As suggested in two earlier posts (here  and here ), Douglas Rushkoff’s Throwing Rocks at the Google Bus  is a series of popular colorful fallacies strung carelessly and incongruently together into a book and then flung at the “Progressive” crowd. It’s much like a series of colorful beads strung carelessly and incongruently together into a Mardi Gras trinket and then flung at the Canal Street crowd. (The difference is that people in the partying Canal Street crowd, unlike the “Progressives,” understand the true value of what is flung at them.)
One example of incongruent theses appearing in the same book allegedly to make a sensible larger point is Rushkoff’s repetition of two tired claims, neither of which is true empirically, and both of which can’t possibly be true simultaneously even in theory. The first claim is that Wal-Mart and Uber succeed largely because they use predatory pricing to oust their rivals.

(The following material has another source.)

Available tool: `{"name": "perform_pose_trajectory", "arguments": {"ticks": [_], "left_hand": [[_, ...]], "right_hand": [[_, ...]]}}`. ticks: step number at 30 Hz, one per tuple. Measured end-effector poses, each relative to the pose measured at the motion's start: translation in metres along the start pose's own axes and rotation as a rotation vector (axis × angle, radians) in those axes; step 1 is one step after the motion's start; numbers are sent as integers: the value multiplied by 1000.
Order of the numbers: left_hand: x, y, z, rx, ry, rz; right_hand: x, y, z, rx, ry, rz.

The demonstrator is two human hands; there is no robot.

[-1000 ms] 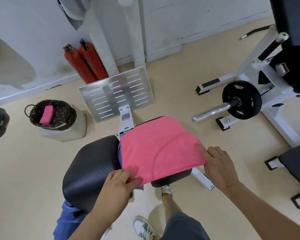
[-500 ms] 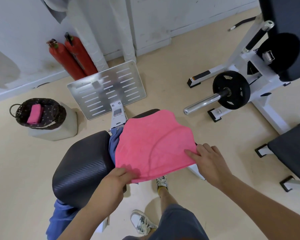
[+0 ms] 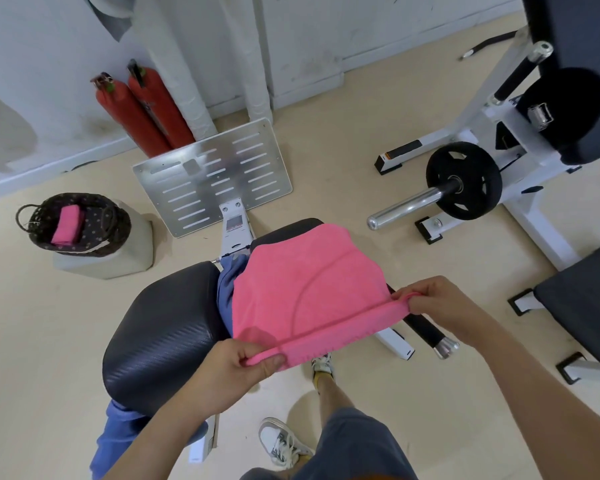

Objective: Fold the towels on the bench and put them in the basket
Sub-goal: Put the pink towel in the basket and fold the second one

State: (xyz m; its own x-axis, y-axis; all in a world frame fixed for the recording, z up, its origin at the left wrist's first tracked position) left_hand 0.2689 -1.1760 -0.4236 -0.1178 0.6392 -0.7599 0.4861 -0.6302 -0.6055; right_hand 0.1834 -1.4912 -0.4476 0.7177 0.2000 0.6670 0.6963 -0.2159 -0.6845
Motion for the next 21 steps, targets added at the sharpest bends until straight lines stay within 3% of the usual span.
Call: {"name": "perform_pose_trajectory", "arguments": {"ticks": [5,8,12,15,21], "left_hand": [[-6,-1,1,170,-89,-10],[-22,0,-15,101,-270,-30],[-33,22,-60,-197,-56,8],[-32,44,-83,-323,-26,-29],[-20,93,-111,-362,379,-112]], "right_hand": [[6,-2,-11,32,17,-43],[25,2,-17,5,162,-117],[59,26,-18,-109,188,-157],[81,54,-17,-217,-9,-171],[100,117,-4,-225,-374,-97]]}}
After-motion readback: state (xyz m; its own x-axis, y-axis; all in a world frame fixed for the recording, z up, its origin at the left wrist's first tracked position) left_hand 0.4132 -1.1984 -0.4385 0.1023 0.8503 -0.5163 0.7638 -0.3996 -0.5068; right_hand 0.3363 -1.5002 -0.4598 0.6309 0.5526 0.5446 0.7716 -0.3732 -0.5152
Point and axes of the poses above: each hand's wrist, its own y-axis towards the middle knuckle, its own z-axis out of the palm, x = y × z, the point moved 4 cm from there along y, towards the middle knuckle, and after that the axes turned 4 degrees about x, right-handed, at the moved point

The second claim is that modern public equity markets oblige corporate managers to focus only on the quarterly performance of their firms – a short-run focus that allegedly comes at the expense of their firms’ long-run viability (that is, at the expense of their firms’ net present values).
A firm that employs predatory pricing by necessity prices below cost today in the hope of ousting rivals and then having a monopoly tomorrow. That is, a firm that employs predatory pricing is forward looking. This firm willingly subjects itself to a 100% chance of incurring losses during the present period in exchange for the chance (which is always less than 100%) of earning a stream of monopoly profits in the future.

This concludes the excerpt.